Now people speak of branding themselves, making themselves marketable by being a brand, a type, more or less: I first noticed it on "I Know My Kid's a Star!" when one episode of the show was devoted to the children's seeking to work out their "branding."

I don't know. The Sepulveda Girls and I just call ourselves Rancho de Doble (also Rancho D Doble) for our clothing brand: special clothes for the fit and big breasted woman that won't make you look dumpy: built like that, you have two choices, button it up to the neck and look dumpy so that women won't glare at you and men won't talk to your breasts, or tighten up the top and lower the neckline to compensate for Big Girls' Blouse Syndrome and just let men talk to your breasts and women sneer with their eyes, in sidelong glances.

That's different too: a whole generation of females, several generations it seems, go out and buy two focal points for men to talk to -- and they don't seem to get tired of it.

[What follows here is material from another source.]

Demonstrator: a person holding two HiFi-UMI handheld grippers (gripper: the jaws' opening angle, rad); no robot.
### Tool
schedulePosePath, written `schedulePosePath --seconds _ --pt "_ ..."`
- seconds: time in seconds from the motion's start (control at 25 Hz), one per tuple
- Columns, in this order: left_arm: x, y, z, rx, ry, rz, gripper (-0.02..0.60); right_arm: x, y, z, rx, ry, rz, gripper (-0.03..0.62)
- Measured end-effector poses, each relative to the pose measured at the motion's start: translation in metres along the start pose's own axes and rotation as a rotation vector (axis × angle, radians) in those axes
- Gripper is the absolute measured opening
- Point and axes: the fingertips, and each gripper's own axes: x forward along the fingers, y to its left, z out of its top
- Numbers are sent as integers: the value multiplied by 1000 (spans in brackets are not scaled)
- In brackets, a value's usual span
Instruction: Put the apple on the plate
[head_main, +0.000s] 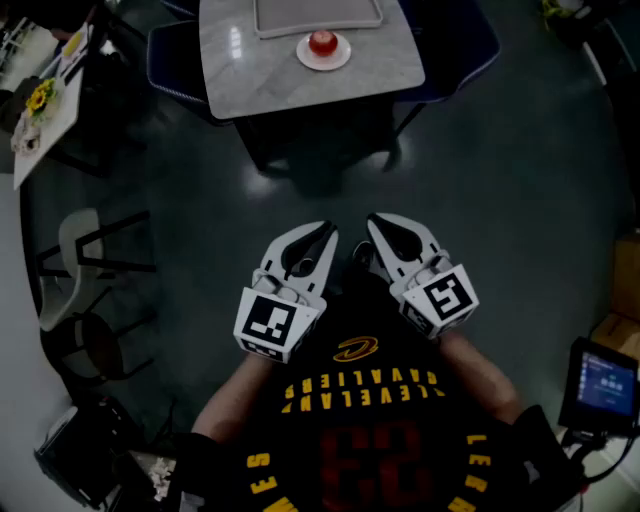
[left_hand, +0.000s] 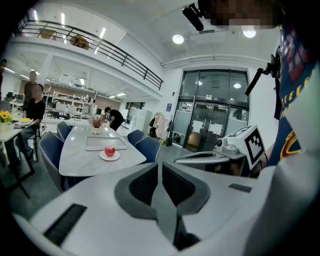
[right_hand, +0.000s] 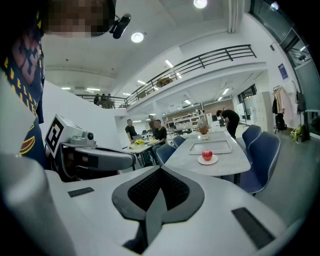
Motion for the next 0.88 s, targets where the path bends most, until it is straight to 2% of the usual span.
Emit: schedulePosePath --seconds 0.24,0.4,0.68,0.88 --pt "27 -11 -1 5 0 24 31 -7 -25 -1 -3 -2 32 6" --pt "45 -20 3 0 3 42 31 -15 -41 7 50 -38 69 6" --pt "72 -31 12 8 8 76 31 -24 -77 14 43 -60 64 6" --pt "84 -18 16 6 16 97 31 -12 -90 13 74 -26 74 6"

I saw an article some time this year that correlated high IQ with big breasts: maybe that's the difference in the attitude toward men talking to your chest. If you have something to say, you'd like someone to focus on your eyes and mouth for a little bit.

branding . . .

let's get back to that as it applies to clothing labels. When it first started, I laughed long and loud on reading an article about a man going to play tennis and getting all the stuff he was supposed to have, each with a label on them. To paraphrase from a thirty year old memory, he said he put on his tennis whites, his Adidas shoes, his white branded Nike tennis shirt, his (op?) white shorts and his (brand name) Titanium tennis racket and by the time he arrived on the court he was a walking identity crisis.

Challenge Two: Pleats

aw gee, where's my saved draft?? this one disappeared too -- in highlighting to change the font -- and then saved again just as I was to post this, so the original text ha desaparecido.

If it ain't one thing . . . it's anotha.

Also, bummah, we have been requested not to show any of our pieces until after the whole project -- all of the challenges -- is done.